■ **Exercise aim**
Reproduce the data below word for word, setting aside any picture it holds.

START Study material

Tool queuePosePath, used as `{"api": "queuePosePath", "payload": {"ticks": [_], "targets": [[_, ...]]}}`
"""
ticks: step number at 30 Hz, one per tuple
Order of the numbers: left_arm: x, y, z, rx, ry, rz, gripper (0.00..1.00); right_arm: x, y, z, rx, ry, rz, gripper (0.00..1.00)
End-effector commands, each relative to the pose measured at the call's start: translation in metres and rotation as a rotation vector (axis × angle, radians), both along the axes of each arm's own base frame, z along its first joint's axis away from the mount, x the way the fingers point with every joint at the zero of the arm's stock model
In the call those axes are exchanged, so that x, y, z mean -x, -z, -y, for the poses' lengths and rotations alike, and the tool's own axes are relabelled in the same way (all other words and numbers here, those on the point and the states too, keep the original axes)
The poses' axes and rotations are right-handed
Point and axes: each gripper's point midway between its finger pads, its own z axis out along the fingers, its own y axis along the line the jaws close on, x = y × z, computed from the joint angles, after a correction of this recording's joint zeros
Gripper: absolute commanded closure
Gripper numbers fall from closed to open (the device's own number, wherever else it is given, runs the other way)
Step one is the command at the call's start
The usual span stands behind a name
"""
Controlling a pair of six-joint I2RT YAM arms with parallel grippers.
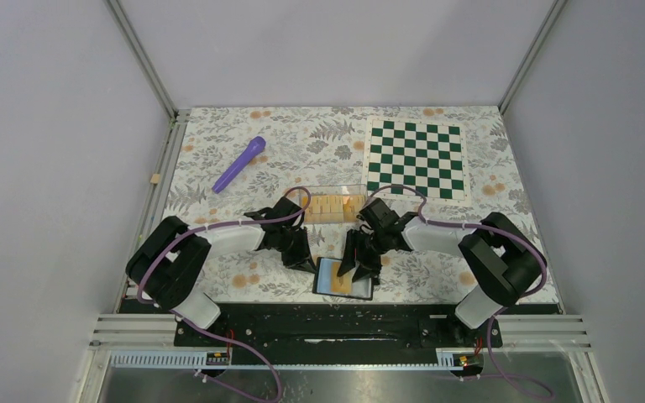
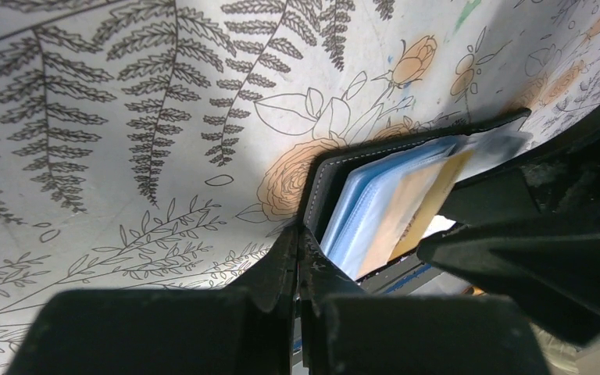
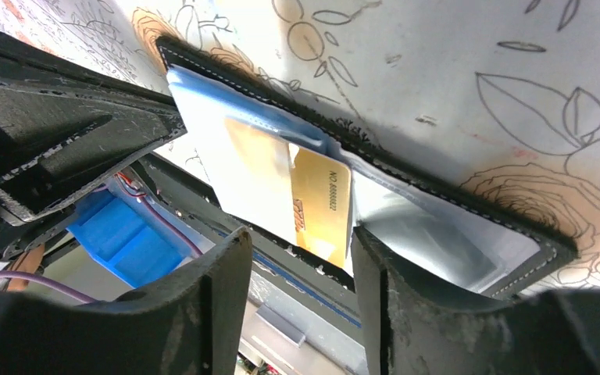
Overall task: Put the credit cards into the card holder
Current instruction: Insert the credit card into the card holder.
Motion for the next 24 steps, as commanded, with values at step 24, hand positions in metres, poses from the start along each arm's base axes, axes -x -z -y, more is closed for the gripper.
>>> {"api": "queuePosePath", "payload": {"ticks": [24], "targets": [[-0.003, -0.018, 0.009, 0.036, -0.016, 0.047, 1.0, -0.011, -0.028, -0.052, -0.059, -0.078, 0.045, 0.63]]}}
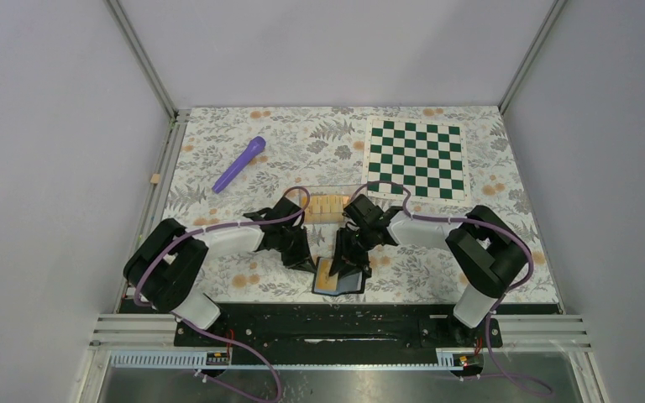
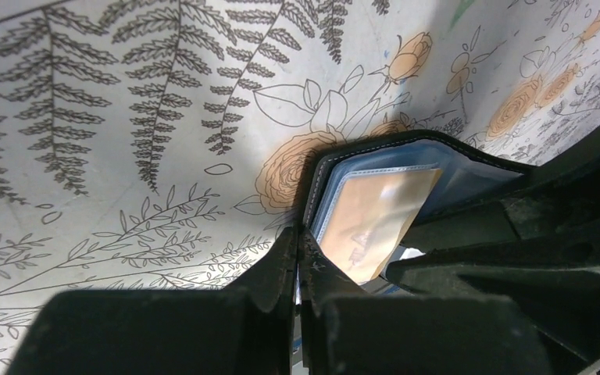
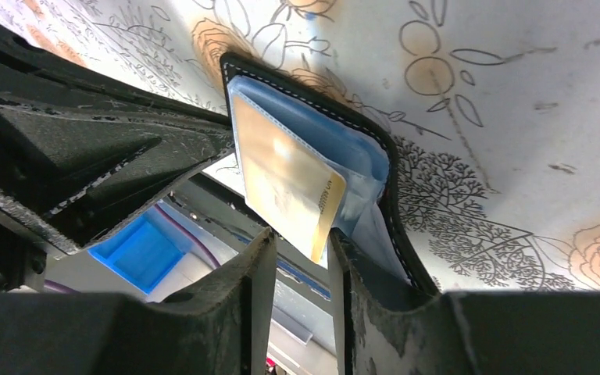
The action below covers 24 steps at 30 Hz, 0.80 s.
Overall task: Put the credit cards into the card holder
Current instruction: Insert the credit card into the card holder, then close the card holder at the center of the board.
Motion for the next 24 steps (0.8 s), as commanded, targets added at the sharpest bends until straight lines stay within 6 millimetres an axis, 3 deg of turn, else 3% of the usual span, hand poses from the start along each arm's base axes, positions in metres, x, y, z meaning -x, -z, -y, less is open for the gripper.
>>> {"api": "queuePosePath", "payload": {"ticks": [1, 8, 12, 19, 24], "targets": [[-0.004, -0.016, 0.006, 0.031, -0.002, 0.046, 0.99, -0.008, -0.019, -0.018, -0.058, -0.031, 0.05, 0.62], [-0.003, -0.027, -0.007, -0.01, -0.01, 0.094, 0.62, 0.001, -0.021, 0.013, 0.058, -0.063, 0.097, 0.51], [-0.001, -0.028, -0.007, 0.032, -0.023, 0.097, 0.48, 0.004, -0.019, 0.027, 0.11, -0.062, 0.106, 0.54], [0.007, -0.014, 0.012, 0.208, -0.053, 0.039, 0.44, 0.01, -0.002, 0.032, 0.155, -0.056, 0.058, 0.73], [0.006, -0.015, 0.023, 0.308, -0.053, 0.046, 0.44, 0.008, 0.006, 0.029, 0.157, -0.06, 0.041, 0.97]]}}
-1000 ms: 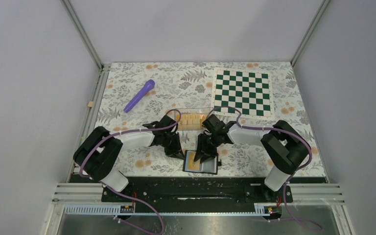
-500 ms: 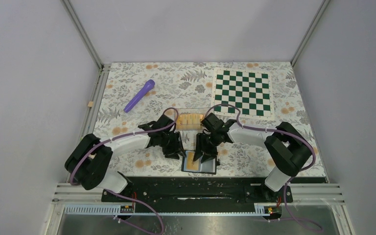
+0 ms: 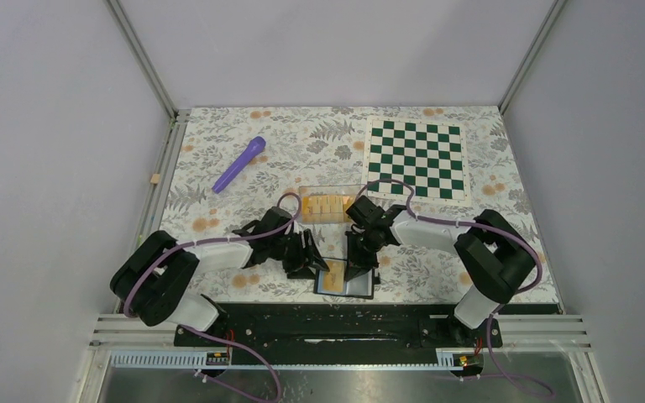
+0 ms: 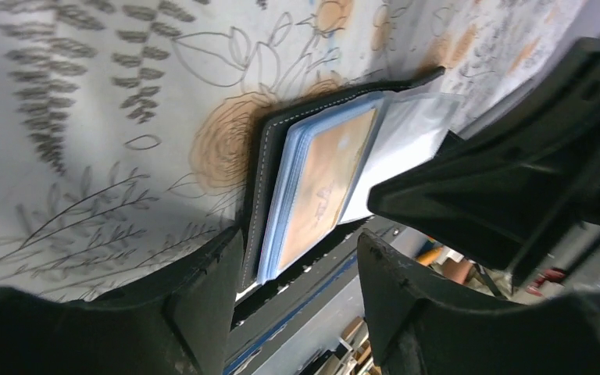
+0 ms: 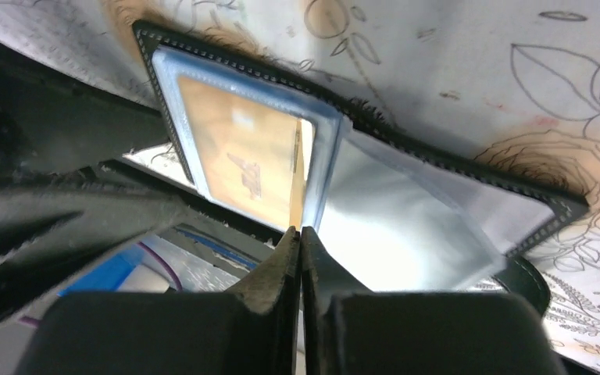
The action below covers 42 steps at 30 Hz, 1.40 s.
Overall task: Put the credit cards into the card holder
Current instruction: Close the card holder at the center of the board.
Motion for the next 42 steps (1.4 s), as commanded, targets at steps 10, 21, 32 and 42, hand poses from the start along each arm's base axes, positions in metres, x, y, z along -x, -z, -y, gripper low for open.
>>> {"api": "queuePosePath", "payload": {"ticks": [10, 21, 32, 42], "targets": [[-0.013, -0.06, 0.029, 0.272, 0.049, 0.174, 0.54, 0.002, 0.017, -0.003, 0.029, -0.019, -0.035, 1.0], [-0.004, -0.059, 0.038, 0.305, 0.158, 0.156, 0.54, 0.001, 0.016, -0.004, 0.019, -0.026, -0.028, 1.0], [-0.014, -0.039, 0.021, 0.018, 0.148, 0.174, 1.0, -0.004, 0.002, -0.004, 0.011, -0.04, 0.019, 1.0], [-0.009, -0.051, -0.044, -0.298, 0.045, 0.206, 1.0, -0.026, -0.02, 0.014, 0.138, -0.116, 0.15, 0.61]]}}
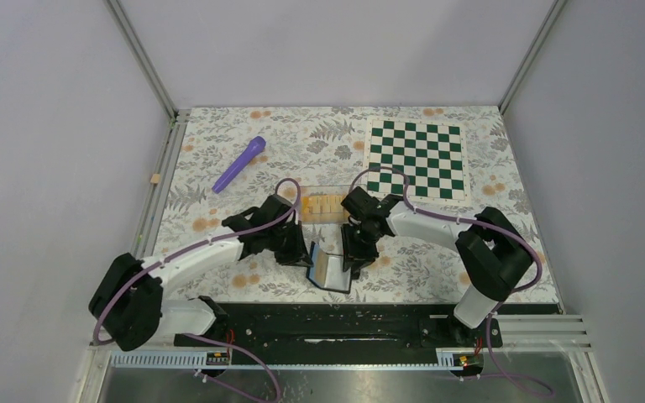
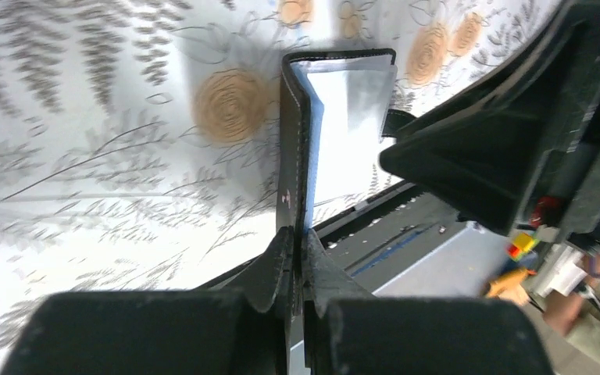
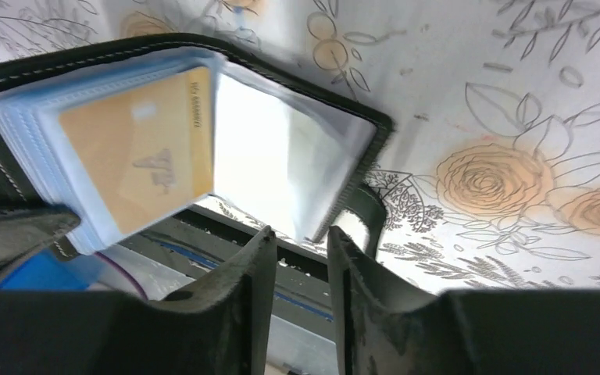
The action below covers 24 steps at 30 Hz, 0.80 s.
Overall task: Put the credit cards into the card holder
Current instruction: Close the card holder at the center of the board.
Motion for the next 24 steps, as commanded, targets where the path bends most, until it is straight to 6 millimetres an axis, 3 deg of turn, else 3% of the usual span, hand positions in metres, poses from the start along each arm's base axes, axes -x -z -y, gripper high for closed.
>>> {"api": "queuePosePath", "payload": {"ticks": [1, 10, 24], "targets": [[0.001, -0.009, -0.038, -0.168, -0.059, 0.052, 1.0, -0.012, -0.016, 0.007, 0.061, -0.058, 0.087, 0.59], [0.009, -0.017, -0.067, -0.271, -0.112, 0.073, 1.0, -0.018, -0.005, -0.003, 0.089, -0.096, 0.084, 0.45], [0.006, -0.017, -0.068, -0.347, -0.089, 0.091, 1.0, -0.005, -0.022, -0.041, -0.067, -0.125, 0.071, 0.18]]}}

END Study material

■ **Exercise response**
Tool queuePosePath, used as `{"api": "queuePosePath", "payload": {"ticks": [_], "targets": [[_, ...]]}}`
"""
ticks: step number at 30 Hz, one per tuple
Order of the numbers: left_arm: x, y, z, rx, ry, rz, gripper (0.00..1.00); right_arm: x, y, z, rx, ry, rz, gripper (0.00..1.00)
End-effector commands, each relative to the pose measured at the call's start: translation in metres and rotation as a rotation vector (axis × angle, radians), both along the axes of each arm's own base frame, z along its first joint's axis away from the mount, x the way the fingers point with every joint at the zero of the arm's stock model
In the call those axes are exchanged, so that x, y, z mean -x, -z, -y, for the poses' lengths and rotations alike, and the tool's own axes are relabelled in the same way (all other words and numbers here, those on the point and the states too, keep the original axes)
The poses' axes and rotations are right-handed
Point and axes: each gripper's point midway between its finger pads, its own z axis out along the fingers, its own y axis along the line the jaws close on, x = y × z, computed from the joint angles, after a correction of this recording's joint zeros
Gripper: absolute commanded closure
Gripper numbers fall from closed to open (the device's own number, wherever else it is given, runs the other way)
Step one is the command at the call's start
The usual span stands behind a name
"""
Controlling a pair of six-joint I2RT YAM arms with parallel grippers.
Overall task: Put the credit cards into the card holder
Current instruction: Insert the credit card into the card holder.
Motion for the next 24 steps, as commanded, with values at step 24, hand positions in metres, poses from the start along each arm's base axes, axes -x -z -y, more is closed for the gripper.
>>> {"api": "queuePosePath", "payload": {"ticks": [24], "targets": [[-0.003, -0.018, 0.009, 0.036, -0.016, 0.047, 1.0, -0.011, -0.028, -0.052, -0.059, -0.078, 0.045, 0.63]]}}
The action below covers 24 steps at 30 Hz, 0.80 s.
Overall task: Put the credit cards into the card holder
Current instruction: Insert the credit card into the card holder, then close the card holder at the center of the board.
Motion for the next 24 steps (0.8 s), as commanded, targets added at the sharpest bends until straight lines stay within 6 millimetres an axis, 3 deg of turn, else 3% of the usual span, hand poses from the start along each arm's base axes, positions in metres, x, y, z meaning -x, -z, -y, less is open for the gripper.
>>> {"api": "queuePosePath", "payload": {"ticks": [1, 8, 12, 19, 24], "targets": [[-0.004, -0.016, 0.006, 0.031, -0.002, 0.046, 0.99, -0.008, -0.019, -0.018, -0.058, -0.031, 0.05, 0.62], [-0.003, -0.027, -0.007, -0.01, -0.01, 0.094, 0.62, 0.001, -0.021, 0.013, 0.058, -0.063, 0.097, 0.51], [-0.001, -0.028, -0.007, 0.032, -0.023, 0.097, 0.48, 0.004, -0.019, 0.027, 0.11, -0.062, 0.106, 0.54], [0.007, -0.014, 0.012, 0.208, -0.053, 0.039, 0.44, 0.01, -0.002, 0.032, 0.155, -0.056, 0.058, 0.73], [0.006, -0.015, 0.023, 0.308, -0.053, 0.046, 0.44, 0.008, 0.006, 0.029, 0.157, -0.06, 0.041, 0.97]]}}
-1000 ms: 
-500 ms: 
+0 ms: 
+0 ms: 
+0 ms: 
The action below covers 42 steps at 30 Hz, 1.40 s.
Overall task: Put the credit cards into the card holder
Current instruction: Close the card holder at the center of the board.
Motion for the next 42 steps (1.4 s), as commanded, targets at steps 10, 21, 32 and 42, hand poses from the start along each arm's base axes, positions in metres, x, y, z along -x, -z, -y, gripper low for open.
>>> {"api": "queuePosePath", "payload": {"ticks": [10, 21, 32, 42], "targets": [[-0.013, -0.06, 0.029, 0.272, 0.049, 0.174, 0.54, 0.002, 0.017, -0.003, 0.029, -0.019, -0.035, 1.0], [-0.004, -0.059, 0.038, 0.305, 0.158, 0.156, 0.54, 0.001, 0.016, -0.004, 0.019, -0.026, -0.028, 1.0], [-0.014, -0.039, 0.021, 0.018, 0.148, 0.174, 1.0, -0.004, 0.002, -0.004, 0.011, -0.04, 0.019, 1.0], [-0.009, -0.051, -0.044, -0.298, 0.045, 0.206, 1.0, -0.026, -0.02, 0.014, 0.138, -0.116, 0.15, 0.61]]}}
The action below covers 24 steps at 30 Hz, 0.80 s.
Overall task: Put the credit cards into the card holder
Current instruction: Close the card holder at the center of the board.
Motion for the next 24 steps, as commanded, targets where the path bends most, until it is straight to 6 millimetres an axis, 3 deg of turn, else 3% of the usual span, hand positions in metres, poses from the start along each arm's base axes, axes -x -z -y, gripper high for closed.
>>> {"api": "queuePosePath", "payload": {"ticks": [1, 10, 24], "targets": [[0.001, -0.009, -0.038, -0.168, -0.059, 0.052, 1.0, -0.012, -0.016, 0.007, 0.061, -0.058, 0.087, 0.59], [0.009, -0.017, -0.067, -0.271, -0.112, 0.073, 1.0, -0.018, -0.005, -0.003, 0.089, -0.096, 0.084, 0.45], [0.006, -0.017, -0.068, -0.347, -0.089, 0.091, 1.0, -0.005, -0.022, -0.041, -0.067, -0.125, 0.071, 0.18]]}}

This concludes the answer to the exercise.